> **WHAT THE TASK ASKS**
Keep the pictures out while you transcribe the listing below exactly.

> **DATA SECTION**
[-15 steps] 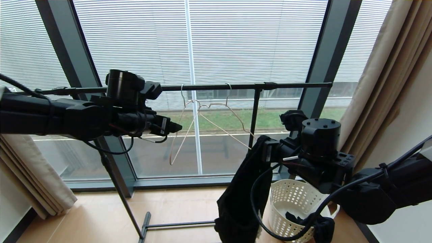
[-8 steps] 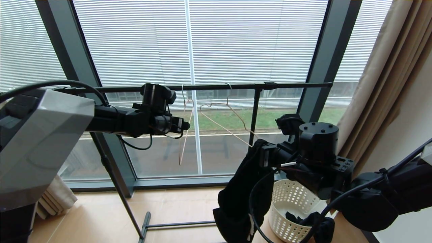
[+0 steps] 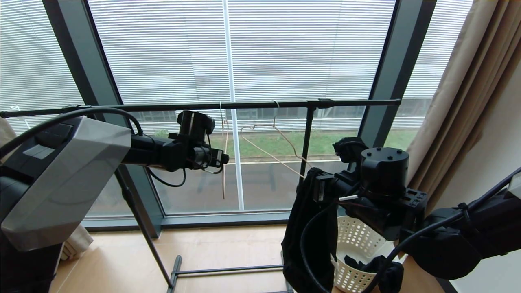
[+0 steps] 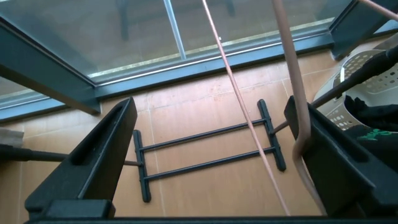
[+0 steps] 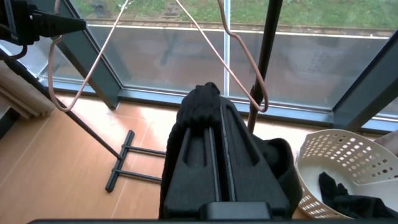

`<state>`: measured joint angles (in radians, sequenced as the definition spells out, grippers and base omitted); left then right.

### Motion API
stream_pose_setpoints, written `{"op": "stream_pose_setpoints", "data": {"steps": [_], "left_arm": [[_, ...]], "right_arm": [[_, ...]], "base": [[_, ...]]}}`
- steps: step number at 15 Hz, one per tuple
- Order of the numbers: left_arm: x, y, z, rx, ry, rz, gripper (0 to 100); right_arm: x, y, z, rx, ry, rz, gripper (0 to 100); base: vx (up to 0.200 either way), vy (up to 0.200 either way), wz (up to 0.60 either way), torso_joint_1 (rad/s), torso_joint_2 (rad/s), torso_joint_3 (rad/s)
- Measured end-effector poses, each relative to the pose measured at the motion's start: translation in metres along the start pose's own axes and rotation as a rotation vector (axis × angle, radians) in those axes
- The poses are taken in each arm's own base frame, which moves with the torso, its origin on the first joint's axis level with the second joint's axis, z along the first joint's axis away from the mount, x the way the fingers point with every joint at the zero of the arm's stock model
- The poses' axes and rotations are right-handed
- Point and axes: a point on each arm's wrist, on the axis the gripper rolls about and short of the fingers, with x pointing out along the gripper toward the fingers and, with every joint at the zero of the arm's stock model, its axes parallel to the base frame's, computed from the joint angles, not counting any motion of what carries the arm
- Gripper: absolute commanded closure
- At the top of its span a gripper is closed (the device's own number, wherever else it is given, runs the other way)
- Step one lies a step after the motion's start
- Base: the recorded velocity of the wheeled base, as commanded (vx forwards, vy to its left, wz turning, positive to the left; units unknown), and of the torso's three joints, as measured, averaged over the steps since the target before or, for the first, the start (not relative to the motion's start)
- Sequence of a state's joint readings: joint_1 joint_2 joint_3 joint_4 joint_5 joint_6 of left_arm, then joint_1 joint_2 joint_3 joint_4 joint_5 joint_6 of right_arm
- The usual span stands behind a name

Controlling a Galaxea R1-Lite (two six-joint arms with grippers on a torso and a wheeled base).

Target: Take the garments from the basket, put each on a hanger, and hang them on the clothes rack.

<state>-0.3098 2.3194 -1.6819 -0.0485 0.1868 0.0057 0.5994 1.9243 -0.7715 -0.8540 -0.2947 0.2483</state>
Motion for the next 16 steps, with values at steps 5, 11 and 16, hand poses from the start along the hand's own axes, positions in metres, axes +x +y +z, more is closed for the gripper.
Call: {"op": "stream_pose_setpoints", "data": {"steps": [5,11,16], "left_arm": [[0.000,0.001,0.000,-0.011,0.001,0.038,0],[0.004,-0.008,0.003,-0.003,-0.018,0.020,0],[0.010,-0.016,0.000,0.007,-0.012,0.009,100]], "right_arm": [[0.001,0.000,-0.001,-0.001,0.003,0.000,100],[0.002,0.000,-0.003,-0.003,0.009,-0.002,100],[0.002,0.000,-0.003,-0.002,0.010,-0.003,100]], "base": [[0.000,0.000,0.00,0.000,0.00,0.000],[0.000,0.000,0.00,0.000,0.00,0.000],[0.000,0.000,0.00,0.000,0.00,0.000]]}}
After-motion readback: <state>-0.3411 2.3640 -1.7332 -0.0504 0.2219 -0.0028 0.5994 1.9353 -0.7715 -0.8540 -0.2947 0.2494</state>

> **EXERCISE OUTPUT**
[-15 steps] 
[-8 steps] 
[+0 steps] 
[+0 steps] 
[+0 steps] 

`<state>`: measured joint angles (in radians, sequenced as the definition spells out, grippers and base omitted); left then right.

### Motion API
stream_pose_setpoints, written `{"op": "stream_pose_setpoints", "data": {"steps": [_], "left_arm": [[_, ...]], "right_arm": [[_, ...]], "base": [[_, ...]]}}`
- steps: step number at 15 Hz, one per tuple
- Order of the numbers: left_arm: x, y, z, rx, ry, rz, gripper (0 to 100); right_arm: x, y, z, rx, ry, rz, gripper (0 to 100); base: vx (up to 0.200 either way), vy (up to 0.200 either way), wz (up to 0.60 either way), torso_joint_1 (rad/s), torso_joint_2 (rad/s), torso_joint_3 (rad/s)
- Measured end-effector poses, each relative to the pose measured at the motion's start: translation in metres along the start pose's own axes and rotation as a rotation vector (axis × angle, radians) in those axes
- The poses are taken in each arm's own base frame, which moves with the torso, its origin on the first joint's axis level with the second joint's axis, z along the first joint's axis away from the mount, x the way the fingers point with every joint at the zero of the arm's stock model
- The poses' axes and rotations are right-handed
- Point and axes: a point on each arm's wrist, on the axis the gripper rolls about and short of the fingers, with x pointing out along the gripper toward the fingers and, with every joint at the zero of the arm's stock model, its axes parallel to the base frame's, computed from the joint angles, not counting any motion of what carries the arm
- Gripper: absolute commanded closure
- At the top of its span a gripper is closed (the device's own number, wherever else it is given, runs the other way)
- Step one lies a step after the motion's start
- Base: the recorded velocity of the wheeled base, as commanded (vx forwards, vy to its left, wz turning, positive to the left; units unknown), and of the torso's three joints, as measured, averaged over the steps since the target before or, for the first, the start (not relative to the motion's start)
- Sequence of a state's joint readings: joint_1 joint_2 joint_3 joint_4 joint_5 joint_6 of left_arm, then joint_1 joint_2 joint_3 joint_4 joint_5 joint_6 of right_arm
- The usual span stands behind a name

Controlling a Galaxea R1-Lite (two six-joint arms with grippers on a torso and a wheeled base).

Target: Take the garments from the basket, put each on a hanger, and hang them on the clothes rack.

<state>-0.3098 2.3194 -1.6819 -0.0485 0.1868 0.0057 0.5994 1.9243 -0.7715 -0.8540 -0.2947 0.2483</state>
Motion for the next 16 steps, with values at steps 5, 11 and 16, hand poses from the start along the hand's own axes, positions in metres, axes +x +y +z, more is closed for the gripper.
Call: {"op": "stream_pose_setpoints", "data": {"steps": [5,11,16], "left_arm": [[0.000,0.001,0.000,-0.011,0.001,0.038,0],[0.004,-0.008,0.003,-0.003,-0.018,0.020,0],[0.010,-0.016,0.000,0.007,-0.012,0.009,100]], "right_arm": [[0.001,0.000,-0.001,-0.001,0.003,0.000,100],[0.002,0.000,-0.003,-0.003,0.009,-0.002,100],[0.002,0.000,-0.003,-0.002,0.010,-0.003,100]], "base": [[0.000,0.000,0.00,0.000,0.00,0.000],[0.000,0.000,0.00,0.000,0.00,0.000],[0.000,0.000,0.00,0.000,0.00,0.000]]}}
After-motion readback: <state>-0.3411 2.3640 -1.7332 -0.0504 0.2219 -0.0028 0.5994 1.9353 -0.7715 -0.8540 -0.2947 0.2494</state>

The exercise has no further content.